Quinze ans de carrière, dix albums dont une poignée de chefs-d’oeuvre. On ne sait plus comment vous vendre la chose, donc on ne va pas tourner autour du pot : Joe Pernice est un génie. Amateur de pop d’orfèvre, achetez cet album. Il en va de votre survie.


C’est le cauchemar récurrent de tout collectionneur de disque : l’incendie. Dans un geste désespérément héroïque, vous décidez coûte que coûte de braver les flammes dans la maison avec une couverture pour sauver – non pas le chat – mais votre précieuse collection de vinyles. Dans mon cas, alors que les poutres s’affaissent dangeureusement, je me retrouve toujours face à un dilemme cornélien : épargner du carnage une pauvre poignée de disques. Sans hésiter, je pioche aveuglément dans la rangée alphabétique « L à P » et m’extirpe des flammes in extremis. Derrière un nuage de fumée, je recense le maigre butin : Love, Left Banke, The Millenium, Pale Fontains, Odessey & Oracle, Pet Sounds (par chance, ma concubine les avaient rangés au mauvais endroit) et les deux premiers Pernice Brothers…

Oui, pour Joe Pernice, nous serions prêt à nous jeter dans le bûcher de l’enfer – du moins depuis Overcome By Happiness, fantastique écrin de pop baroque et délicat. Avec ce chef-d’oeuvre, l’ancien meneur des country Scud Mountain Boys s’est métamorphosé en un fin perfectionniste pop et a gagné sa place au panthéon des mélodistes surdoués. Sans négliger sa discographie complète, ce coup de maître impérissable est resté sans suite. Après le notable mais nettement plus rock The World Won’t End, les Pernice Brothers ont engagé une voie plus brute (Your Mine & Ours), puis un essai au budget limité (Discover a Lovely You). Il était temps de revenir aux affaires – les affaires sérieuses, ce qui veut dire adjoint d’un orchestre classique. Les fans se réjouissent d’avance, car ceux-là savent que Joe Pernice n’est jamais aussi éclatant que lorsqu’il se prend pour Curt Boettcher, le nabab 60’s de la sunshine pop officiant derrière The Millenium et Sagitarrius. Cerise sur la pièce montée, ce retour est orchestré par Mike Deming, illustre collaborateur d’Overcome By Happiness. La présence de ce metteur en son discret est un gage de réussite en soi. Outre le chef-d’oeuvre qu’ils ont en commun, Deming s’est également distingué auprès de Silver Jews, The Apples in Stereo, Lilys et le dernier Neal Casal.
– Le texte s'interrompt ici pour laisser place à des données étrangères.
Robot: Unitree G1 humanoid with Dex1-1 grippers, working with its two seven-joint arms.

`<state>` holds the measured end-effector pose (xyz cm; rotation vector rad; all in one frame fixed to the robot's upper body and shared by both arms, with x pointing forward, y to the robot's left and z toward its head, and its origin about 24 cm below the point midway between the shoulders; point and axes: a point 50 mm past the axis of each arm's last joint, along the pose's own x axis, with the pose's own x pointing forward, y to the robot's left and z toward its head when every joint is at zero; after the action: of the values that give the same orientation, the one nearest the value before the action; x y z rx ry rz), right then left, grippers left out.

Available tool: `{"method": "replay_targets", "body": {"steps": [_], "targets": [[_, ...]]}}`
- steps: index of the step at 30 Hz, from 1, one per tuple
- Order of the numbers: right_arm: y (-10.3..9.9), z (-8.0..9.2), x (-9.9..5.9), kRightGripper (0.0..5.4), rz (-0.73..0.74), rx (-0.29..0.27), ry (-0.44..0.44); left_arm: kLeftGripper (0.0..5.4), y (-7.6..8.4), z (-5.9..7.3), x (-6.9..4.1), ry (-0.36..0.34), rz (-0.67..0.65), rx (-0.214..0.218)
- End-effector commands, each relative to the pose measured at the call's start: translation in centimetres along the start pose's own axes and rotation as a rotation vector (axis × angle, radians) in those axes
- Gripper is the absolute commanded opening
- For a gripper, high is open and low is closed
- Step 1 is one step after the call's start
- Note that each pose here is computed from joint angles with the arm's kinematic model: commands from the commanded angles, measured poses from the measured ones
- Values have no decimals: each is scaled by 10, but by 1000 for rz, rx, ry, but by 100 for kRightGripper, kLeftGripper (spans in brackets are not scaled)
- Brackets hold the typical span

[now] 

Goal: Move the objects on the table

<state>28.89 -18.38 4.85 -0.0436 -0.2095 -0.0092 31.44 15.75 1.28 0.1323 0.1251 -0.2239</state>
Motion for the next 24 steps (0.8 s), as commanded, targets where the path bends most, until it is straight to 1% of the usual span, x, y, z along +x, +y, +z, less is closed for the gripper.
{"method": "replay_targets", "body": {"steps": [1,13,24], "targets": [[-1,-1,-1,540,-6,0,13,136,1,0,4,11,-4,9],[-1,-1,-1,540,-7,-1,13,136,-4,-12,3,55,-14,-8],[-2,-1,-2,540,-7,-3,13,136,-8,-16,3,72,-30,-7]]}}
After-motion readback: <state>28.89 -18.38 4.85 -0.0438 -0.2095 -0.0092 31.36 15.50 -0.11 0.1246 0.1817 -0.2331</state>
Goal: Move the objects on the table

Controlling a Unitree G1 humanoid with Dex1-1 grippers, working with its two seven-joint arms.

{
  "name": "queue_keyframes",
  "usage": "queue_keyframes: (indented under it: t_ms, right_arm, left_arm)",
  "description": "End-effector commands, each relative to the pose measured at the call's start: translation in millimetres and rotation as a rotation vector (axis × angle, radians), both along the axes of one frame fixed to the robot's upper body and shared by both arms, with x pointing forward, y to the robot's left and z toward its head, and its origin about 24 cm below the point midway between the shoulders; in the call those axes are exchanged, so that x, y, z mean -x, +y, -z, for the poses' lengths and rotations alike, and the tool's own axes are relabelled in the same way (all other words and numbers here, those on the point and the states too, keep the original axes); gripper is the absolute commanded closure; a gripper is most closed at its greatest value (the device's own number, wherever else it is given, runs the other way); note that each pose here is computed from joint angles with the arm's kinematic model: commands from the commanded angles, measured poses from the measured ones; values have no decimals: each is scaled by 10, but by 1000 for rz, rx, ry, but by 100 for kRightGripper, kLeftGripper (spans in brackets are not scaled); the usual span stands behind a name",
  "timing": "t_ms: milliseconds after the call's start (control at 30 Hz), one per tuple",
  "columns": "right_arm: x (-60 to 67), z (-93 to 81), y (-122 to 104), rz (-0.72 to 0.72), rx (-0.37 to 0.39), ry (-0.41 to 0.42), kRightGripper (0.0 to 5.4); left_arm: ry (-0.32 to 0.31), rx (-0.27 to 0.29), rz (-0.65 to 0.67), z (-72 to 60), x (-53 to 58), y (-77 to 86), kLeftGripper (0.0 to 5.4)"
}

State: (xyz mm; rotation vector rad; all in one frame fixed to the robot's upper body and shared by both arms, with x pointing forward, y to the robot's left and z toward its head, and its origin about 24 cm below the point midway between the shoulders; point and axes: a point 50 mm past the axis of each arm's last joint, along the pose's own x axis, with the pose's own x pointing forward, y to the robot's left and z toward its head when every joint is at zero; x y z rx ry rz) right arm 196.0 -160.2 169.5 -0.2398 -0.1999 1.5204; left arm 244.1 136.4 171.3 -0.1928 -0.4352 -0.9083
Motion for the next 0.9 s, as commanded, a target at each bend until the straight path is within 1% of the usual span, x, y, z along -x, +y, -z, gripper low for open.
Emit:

Et la réunion tient hautement ses promesses. Live a Little renoue avec cette écriture exigeante qui a fait la renommée des Pernice Brothers. Mais sous ce titre teinté d’ironie, Live a little (trad : un petit peu « live ») n’est pas entièrement dévoué à la cause symphonique. Quelques compositions plus « organiques » s’extirpent du lot. Des rythmiques électriques et solos se taillent la part du lion, bordées de sections de cordes oniriques (“Sommerville”, “Microscopic View”). L’alliance rock/classique évoque évidemment la power pop seventies des maudits Badfinger, notamment la relecture magnifiée de “Grudge F***”, une vieillerie remontant aux Scud Mountain Boys. Calqué sur ce mode, “Cruelty to Animals” est le pic de l’album. Une mélodie au piano souveraine fleurtant avec des cordes obligeantes procure un effet indélébile dans nos neurones. C’est aussi le cas d’“Automaton”, un instantané d’innocence 60’s vampirisé aux Zombies. Seconde grosse claque, “B.S. Johnson”, un hommage au romancier anglais, use d’un élan shakespearien et d’un texte bouleversant. L’espace de 2 minutes et 22 secondes, Joe Pernice est hors de portée.

Sur les thèmes fragiles, le travail de fin gourmet réalisé sur les arrangements symphoniques est un pur régal pour les épicuriens de la pop. Le chant de Joe Pernice y flotte, aussi doux que de la soie. “Zero Refills” exhume cet esprit luxuriant de ces ballades west coast 70’s, tandis qu’“How Can I Compare” concourt avec le raffinement d’un Colin Blunstone en solo.

Avec ce retour en grande pompe, les Pernice Brothers maintiennent leur niveau d’excellence absolue. Cette année, on ne voit que Camera Obscura, comme hypothétique challenger pour atteindre un tel degré de perfection.